TASK OBJECTIVE: The line containing "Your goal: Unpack" marks the end: output every line of the data up to it, and that line too, exactly as written.

DATASET EXTRACT:
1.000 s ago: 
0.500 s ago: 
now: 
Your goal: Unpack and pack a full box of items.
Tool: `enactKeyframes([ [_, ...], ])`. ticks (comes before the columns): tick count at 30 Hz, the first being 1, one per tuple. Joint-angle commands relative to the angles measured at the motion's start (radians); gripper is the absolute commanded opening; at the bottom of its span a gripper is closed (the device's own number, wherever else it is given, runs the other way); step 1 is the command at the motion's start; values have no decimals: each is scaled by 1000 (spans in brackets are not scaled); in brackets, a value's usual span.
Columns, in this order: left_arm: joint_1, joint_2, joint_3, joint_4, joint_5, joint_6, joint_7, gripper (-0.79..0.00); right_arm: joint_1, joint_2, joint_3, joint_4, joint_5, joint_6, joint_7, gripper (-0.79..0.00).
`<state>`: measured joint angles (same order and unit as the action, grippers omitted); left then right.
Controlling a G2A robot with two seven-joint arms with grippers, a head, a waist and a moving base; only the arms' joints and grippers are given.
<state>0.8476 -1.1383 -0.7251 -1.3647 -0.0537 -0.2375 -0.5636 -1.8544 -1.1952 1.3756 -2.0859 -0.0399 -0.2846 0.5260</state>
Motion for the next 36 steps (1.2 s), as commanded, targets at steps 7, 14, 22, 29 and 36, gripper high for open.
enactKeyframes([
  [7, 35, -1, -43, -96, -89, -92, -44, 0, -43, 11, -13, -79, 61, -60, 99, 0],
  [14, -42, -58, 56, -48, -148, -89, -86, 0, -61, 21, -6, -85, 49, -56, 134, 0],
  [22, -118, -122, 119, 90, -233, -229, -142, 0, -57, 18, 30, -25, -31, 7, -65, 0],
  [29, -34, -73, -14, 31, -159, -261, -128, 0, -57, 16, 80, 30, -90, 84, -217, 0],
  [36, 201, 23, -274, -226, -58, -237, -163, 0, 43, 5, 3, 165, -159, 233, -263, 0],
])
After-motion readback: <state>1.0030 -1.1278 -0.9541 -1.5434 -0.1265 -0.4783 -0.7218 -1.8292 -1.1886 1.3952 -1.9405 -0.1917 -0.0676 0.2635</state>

SOLUTION TO THIS PROBLEM:
1.000 s ago: 
0.500 s ago: 
now: 
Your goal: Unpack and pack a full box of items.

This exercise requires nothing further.